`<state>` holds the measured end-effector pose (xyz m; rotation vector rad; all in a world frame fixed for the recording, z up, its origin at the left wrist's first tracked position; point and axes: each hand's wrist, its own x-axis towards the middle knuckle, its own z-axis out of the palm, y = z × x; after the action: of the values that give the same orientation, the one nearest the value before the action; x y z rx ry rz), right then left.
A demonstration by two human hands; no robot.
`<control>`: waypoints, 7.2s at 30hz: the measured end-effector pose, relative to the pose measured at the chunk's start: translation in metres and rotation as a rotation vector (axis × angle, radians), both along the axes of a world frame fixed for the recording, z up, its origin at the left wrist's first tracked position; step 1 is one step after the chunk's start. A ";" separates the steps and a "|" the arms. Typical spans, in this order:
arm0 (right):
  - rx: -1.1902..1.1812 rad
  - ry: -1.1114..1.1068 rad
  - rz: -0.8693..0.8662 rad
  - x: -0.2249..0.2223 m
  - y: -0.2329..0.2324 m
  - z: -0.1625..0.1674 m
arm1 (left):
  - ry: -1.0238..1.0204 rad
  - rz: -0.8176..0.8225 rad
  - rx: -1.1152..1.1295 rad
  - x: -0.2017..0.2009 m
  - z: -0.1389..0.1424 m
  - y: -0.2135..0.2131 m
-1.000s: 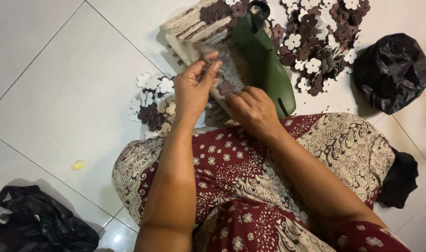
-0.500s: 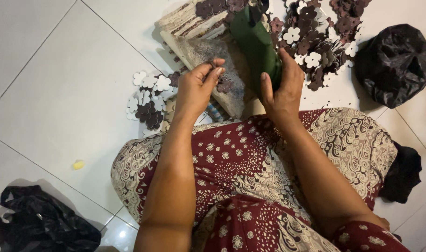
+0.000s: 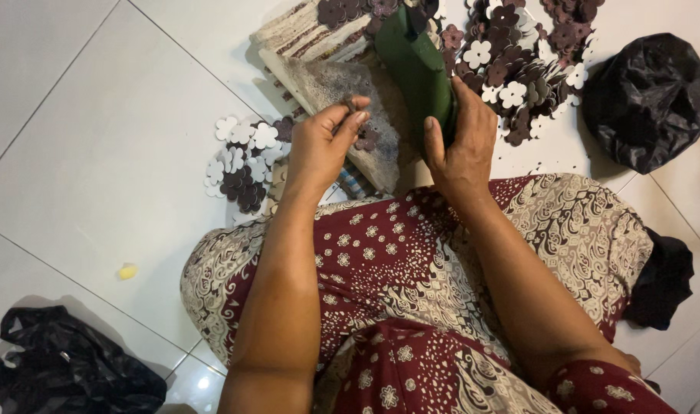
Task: The person sits on the floor and repeatedly places small dark flower-shaped cutouts onto a metal rod, then presses them with a green handheld press. The person removes the pressed shapes and sets them aside, continuing the cycle with additional cutouts.
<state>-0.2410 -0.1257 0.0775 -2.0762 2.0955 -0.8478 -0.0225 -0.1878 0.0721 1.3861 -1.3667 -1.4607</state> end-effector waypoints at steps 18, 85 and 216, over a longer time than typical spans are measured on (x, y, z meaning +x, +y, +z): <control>0.458 0.039 -0.166 0.013 -0.004 0.040 | -0.161 -0.153 -0.410 -0.005 -0.006 0.021; 0.031 -0.169 0.306 0.001 0.074 0.116 | -0.115 -0.122 -0.222 -0.006 -0.032 0.022; 0.264 -0.596 0.246 0.115 0.005 -0.003 | 0.291 0.605 -0.429 0.037 -0.007 -0.025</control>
<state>-0.1262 -0.1206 0.0749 -1.6351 1.5117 -0.9421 0.0148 -0.2128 0.0653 1.1160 -0.8934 -0.8617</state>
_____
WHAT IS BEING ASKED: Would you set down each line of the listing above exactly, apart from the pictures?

PROBLEM SOLUTION:
`<state>` holds the measured end-effector pose (xyz m; rotation vector rad; all in a world frame fixed for the recording, z up, its origin at the left wrist's first tracked position; point and axes: each hand's wrist, its own x-axis towards the middle knuckle, its own z-axis out of the palm, y = z × x; after the action: of the values that give the same orientation, the one nearest the value before the action; x y z rx ry rz), right then left.
A demonstration by two human hands; no robot.
`<control>`: waypoints, 7.2s at 30hz: the measured end-effector pose, relative to the pose measured at the chunk's start: translation in metres and rotation as a rotation vector (axis × angle, radians), both along the axes of a world frame fixed for the recording, z up, its origin at the left wrist's first tracked position; step 1 is one step after the chunk's start. A ";" separates the steps and a "|" the arms. Typical spans, in this order:
arm0 (right):
  - rx: -1.1902..1.1812 rad
  - ry: -1.1114..1.1068 rad
  - rz: -0.8693..0.8662 rad
  - x: -0.2249..0.2223 m
  - y: -0.2329..0.2324 m
  - z: -0.1625..0.1674 m
arm1 (left):
  - ry: -1.0238..1.0204 rad
  - rz: -0.8176..0.8225 rad
  - rx: -1.1152..1.1295 rad
  - x: -0.2017..0.2009 m
  - z: -0.1389..0.1424 m
  - y: -0.2135..0.2131 m
-1.000s: 
-0.500s: 
+0.000s: 
Task: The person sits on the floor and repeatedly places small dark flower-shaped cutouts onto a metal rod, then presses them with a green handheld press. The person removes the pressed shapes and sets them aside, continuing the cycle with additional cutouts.
<state>-0.2410 -0.1257 0.0775 -2.0762 2.0955 -0.8478 -0.0225 -0.1878 0.0721 1.3861 -1.3667 -1.4607</state> end-effector waypoints at steps 18, 85 and 216, over a longer time than typical spans are measured on (x, y, z meaning +x, +y, +z): <control>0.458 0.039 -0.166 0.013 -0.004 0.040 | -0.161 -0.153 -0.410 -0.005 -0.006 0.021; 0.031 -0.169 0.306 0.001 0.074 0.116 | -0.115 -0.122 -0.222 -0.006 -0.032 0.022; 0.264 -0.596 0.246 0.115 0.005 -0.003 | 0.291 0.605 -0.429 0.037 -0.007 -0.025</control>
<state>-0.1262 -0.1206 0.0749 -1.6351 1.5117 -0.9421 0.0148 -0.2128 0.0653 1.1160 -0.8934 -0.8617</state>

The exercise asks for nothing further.